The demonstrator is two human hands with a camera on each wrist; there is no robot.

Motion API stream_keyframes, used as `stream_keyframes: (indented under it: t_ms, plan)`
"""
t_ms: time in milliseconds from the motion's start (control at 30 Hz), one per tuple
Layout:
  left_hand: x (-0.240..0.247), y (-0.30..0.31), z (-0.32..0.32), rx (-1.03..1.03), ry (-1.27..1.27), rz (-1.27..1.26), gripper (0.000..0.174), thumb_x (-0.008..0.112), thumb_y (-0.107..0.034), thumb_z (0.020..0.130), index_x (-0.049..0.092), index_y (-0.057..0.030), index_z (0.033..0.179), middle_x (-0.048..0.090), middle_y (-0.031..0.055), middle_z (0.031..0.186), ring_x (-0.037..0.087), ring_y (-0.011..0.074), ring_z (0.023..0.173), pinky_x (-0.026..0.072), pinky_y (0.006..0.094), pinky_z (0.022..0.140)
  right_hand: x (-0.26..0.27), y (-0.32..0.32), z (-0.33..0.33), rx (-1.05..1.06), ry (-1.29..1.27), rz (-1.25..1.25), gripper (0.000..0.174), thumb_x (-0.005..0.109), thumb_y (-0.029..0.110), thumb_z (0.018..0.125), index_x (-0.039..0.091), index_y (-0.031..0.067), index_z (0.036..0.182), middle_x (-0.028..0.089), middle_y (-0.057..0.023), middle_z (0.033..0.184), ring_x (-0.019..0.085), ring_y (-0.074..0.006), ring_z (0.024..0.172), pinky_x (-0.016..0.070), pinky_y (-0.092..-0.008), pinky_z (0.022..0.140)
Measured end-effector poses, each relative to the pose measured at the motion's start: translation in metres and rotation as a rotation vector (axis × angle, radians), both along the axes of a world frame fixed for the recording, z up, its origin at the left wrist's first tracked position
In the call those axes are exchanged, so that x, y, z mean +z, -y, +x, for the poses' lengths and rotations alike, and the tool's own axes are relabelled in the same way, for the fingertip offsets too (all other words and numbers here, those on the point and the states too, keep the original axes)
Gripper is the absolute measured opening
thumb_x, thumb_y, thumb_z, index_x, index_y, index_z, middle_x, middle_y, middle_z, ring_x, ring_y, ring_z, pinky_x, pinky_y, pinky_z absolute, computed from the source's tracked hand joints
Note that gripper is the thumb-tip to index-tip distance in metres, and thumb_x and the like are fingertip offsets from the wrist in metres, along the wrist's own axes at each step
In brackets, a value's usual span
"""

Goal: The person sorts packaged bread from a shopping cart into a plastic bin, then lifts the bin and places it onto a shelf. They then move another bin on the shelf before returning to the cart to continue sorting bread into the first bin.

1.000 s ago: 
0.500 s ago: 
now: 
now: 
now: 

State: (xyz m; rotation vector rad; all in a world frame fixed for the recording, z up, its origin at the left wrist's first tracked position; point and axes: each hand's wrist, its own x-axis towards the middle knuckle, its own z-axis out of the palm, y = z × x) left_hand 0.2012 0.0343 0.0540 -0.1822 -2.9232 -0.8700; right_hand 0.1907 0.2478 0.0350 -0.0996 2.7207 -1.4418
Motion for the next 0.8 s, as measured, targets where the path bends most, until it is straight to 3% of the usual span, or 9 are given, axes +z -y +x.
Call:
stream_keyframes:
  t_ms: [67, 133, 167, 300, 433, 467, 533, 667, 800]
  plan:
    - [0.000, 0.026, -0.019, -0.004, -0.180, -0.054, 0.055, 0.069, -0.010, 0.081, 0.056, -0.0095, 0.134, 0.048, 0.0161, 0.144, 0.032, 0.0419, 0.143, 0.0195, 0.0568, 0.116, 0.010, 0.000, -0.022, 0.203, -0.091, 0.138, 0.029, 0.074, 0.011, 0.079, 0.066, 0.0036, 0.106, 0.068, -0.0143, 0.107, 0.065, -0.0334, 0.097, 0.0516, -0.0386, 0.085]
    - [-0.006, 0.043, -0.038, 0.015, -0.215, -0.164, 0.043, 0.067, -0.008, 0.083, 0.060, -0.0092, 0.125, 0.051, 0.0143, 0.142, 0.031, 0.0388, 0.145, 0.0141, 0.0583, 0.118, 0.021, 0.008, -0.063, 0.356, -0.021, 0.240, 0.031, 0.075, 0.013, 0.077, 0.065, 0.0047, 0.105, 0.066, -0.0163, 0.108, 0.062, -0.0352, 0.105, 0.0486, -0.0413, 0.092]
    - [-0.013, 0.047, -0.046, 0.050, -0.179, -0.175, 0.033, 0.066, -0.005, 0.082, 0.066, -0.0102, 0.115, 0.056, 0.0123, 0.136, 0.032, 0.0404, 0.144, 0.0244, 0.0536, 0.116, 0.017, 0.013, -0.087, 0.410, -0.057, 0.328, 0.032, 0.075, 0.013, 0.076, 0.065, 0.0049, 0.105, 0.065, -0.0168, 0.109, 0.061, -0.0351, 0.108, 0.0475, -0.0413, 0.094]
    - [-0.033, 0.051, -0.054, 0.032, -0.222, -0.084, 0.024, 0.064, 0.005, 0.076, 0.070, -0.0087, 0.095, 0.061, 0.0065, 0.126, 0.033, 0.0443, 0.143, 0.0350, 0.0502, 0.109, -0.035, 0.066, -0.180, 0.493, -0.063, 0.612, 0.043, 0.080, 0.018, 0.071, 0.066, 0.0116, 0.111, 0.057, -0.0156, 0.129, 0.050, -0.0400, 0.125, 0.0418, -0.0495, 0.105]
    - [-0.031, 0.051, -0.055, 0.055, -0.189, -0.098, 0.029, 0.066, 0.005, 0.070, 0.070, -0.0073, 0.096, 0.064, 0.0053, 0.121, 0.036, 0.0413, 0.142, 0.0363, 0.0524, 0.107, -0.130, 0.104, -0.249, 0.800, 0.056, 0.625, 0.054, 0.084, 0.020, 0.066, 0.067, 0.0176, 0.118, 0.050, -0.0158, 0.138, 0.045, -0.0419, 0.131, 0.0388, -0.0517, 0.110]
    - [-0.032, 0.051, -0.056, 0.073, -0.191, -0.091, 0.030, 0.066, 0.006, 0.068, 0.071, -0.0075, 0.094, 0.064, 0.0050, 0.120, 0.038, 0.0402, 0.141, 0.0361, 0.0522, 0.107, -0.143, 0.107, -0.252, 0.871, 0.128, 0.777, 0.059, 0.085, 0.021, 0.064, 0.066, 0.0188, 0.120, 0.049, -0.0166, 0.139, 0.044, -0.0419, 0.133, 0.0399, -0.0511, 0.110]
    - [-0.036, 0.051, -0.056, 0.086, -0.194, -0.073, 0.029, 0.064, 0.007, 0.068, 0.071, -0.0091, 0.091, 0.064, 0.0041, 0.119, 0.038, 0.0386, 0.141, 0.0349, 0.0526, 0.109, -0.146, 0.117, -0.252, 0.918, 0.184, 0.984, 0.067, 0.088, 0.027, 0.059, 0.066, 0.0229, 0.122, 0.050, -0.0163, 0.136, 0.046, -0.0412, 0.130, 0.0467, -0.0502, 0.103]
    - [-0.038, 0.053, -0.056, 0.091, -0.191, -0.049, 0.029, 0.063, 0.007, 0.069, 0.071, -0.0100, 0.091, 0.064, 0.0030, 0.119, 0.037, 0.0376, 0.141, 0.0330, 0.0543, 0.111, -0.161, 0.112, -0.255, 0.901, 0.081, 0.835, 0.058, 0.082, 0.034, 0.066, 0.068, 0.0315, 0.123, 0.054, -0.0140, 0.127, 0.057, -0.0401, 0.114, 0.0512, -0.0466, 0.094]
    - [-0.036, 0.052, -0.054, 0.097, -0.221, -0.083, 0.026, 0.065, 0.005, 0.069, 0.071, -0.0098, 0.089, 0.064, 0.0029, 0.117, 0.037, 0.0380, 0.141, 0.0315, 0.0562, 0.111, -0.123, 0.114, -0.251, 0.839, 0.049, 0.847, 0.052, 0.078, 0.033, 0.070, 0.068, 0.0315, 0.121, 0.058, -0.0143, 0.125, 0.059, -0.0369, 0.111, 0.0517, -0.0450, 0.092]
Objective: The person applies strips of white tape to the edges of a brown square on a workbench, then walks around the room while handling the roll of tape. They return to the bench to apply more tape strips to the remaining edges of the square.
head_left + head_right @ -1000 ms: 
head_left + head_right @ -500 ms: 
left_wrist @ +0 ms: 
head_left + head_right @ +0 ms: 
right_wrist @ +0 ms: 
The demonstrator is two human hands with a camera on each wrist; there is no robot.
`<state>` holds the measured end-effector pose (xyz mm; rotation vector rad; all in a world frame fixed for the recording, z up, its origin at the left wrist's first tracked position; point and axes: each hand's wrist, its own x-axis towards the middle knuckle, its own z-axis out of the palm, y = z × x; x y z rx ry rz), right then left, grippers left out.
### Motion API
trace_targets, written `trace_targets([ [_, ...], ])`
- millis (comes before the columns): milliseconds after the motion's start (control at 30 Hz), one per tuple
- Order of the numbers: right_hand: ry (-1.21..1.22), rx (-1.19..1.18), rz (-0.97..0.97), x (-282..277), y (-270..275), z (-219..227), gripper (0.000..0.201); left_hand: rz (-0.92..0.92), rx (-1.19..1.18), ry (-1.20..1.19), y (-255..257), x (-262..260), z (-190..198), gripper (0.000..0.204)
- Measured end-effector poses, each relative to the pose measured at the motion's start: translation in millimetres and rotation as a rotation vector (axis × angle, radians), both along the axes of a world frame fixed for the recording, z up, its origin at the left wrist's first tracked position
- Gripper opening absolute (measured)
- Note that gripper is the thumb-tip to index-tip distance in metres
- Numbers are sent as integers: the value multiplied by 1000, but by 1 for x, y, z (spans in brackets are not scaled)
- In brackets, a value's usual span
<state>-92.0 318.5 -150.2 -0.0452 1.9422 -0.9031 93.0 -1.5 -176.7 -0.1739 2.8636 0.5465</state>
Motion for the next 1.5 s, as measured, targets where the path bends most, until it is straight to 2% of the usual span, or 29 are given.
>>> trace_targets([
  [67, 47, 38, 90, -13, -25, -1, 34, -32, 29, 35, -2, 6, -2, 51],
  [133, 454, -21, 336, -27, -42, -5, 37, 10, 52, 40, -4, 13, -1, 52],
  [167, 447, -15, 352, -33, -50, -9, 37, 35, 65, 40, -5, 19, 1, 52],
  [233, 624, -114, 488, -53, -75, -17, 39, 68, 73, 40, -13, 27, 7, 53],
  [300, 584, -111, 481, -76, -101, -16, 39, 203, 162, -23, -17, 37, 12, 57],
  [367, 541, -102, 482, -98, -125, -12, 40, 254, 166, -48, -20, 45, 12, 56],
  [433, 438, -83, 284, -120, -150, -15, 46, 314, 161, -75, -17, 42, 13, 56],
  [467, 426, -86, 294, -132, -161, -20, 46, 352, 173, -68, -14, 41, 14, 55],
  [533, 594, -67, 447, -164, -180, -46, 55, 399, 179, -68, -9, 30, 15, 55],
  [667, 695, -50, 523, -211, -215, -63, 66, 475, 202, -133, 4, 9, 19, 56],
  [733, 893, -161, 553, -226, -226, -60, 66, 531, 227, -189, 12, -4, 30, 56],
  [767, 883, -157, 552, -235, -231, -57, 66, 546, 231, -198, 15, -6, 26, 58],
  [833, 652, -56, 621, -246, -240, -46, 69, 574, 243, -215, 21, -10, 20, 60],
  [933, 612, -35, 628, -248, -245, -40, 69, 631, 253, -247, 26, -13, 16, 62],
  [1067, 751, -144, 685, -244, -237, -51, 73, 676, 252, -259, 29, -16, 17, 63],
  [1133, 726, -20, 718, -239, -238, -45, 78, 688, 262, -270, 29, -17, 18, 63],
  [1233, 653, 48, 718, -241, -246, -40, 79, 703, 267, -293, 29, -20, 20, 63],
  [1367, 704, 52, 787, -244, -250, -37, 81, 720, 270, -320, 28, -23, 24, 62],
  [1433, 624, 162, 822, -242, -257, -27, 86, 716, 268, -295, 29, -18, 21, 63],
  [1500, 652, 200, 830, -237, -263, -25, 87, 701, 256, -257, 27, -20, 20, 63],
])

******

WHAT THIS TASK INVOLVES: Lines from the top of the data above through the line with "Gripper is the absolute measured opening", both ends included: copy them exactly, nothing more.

SOLUTION:
The demonstrator is two human hands with a camera on each wrist; there is no robot.

Motion API stream_keyframes, used as `stream_keyframes: (indented under it: t_ms, plan)`
"""
t_ms: time in milliseconds from the motion's start (control at 30 Hz), one per tuple
Layout:
  left_hand: x (-0.240..0.247), y (-0.30..0.31), z (-0.32..0.32), rx (-1.03..1.03), ry (-1.27..1.27), rz (-1.27..1.26), gripper (0.000..0.174), thumb_x (-0.008..0.112), thumb_y (-0.107..0.034), thumb_z (0.020..0.130), index_x (-0.049..0.092), index_y (-0.057..0.030), index_z (0.033..0.179), middle_x (-0.048..0.090), middle_y (-0.031..0.055), middle_z (0.031..0.186), ring_x (-0.037..0.087), ring_y (-0.011..0.074), ring_z (0.023..0.173), pinky_x (-0.026..0.072), pinky_y (0.006..0.094), pinky_z (0.022..0.140)
  right_hand: x (-0.26..0.27), y (-0.32..0.32), z (-0.33..0.33), rx (-1.05..1.06), ry (-1.29..1.27), rz (-1.25..1.25), gripper (0.000..0.174), thumb_x (-0.005..0.109), thumb_y (-0.029..0.110), thumb_z (0.018..0.125), index_x (-0.039..0.091), index_y (-0.031..0.067), index_z (0.036..0.182), middle_x (-0.028..0.089), middle_y (-0.057..0.023), middle_z (0.033..0.184), ring_x (-0.019..0.085), ring_y (-0.074..0.006), ring_z (0.024..0.172), pinky_x (-0.016..0.070), pinky_y (-0.092..-0.008), pinky_z (0.022..0.140)
Measured end-effector poses, each relative to the pose measured at the motion's start: translation in metres and rotation as a rotation vector (axis × angle, radians), both along the axes of a world frame fixed for the recording, z up, its origin at the left wrist's first tracked position
In the call those axes are exchanged, so that x, y, z mean +z, -y, +x, for the poses' lengths and rotations alike, and the tool's own axes are relabelled in the same way, for the fingertip offsets too (all other words and numbers here, those on the point and the states too, keep the original axes)
Gripper is the absolute measured opening

There is nothing further to this exercise.